Each line of the material is to be written out exactly.

*** Recorded data Section Begins ***

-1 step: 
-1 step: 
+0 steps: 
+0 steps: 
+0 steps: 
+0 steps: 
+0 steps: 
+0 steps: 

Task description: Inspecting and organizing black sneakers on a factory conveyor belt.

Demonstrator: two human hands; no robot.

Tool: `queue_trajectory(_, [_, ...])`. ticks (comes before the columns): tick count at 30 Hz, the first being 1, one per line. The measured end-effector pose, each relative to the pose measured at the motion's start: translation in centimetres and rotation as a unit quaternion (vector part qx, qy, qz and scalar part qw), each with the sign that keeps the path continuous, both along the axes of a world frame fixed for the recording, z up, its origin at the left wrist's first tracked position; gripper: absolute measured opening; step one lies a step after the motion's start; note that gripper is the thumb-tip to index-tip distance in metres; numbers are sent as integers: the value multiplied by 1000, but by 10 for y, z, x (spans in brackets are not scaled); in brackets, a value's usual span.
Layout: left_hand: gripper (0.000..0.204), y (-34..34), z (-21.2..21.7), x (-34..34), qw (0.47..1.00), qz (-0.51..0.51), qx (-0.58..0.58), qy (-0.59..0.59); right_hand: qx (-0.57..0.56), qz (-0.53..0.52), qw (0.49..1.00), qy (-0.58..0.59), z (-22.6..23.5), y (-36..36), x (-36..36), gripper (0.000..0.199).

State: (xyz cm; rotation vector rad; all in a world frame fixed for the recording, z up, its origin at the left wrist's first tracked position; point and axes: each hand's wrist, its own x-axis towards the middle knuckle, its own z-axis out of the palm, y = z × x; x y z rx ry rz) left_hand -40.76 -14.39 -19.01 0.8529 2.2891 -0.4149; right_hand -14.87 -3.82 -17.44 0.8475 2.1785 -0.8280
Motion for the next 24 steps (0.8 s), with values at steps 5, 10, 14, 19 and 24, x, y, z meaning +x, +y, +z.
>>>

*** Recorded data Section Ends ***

Worked solution:
-1 step: 
-1 step: 
+0 steps: 
+0 steps: 
+0 steps: 
+0 steps: 
+0 steps: 
+0 steps: 

Task description: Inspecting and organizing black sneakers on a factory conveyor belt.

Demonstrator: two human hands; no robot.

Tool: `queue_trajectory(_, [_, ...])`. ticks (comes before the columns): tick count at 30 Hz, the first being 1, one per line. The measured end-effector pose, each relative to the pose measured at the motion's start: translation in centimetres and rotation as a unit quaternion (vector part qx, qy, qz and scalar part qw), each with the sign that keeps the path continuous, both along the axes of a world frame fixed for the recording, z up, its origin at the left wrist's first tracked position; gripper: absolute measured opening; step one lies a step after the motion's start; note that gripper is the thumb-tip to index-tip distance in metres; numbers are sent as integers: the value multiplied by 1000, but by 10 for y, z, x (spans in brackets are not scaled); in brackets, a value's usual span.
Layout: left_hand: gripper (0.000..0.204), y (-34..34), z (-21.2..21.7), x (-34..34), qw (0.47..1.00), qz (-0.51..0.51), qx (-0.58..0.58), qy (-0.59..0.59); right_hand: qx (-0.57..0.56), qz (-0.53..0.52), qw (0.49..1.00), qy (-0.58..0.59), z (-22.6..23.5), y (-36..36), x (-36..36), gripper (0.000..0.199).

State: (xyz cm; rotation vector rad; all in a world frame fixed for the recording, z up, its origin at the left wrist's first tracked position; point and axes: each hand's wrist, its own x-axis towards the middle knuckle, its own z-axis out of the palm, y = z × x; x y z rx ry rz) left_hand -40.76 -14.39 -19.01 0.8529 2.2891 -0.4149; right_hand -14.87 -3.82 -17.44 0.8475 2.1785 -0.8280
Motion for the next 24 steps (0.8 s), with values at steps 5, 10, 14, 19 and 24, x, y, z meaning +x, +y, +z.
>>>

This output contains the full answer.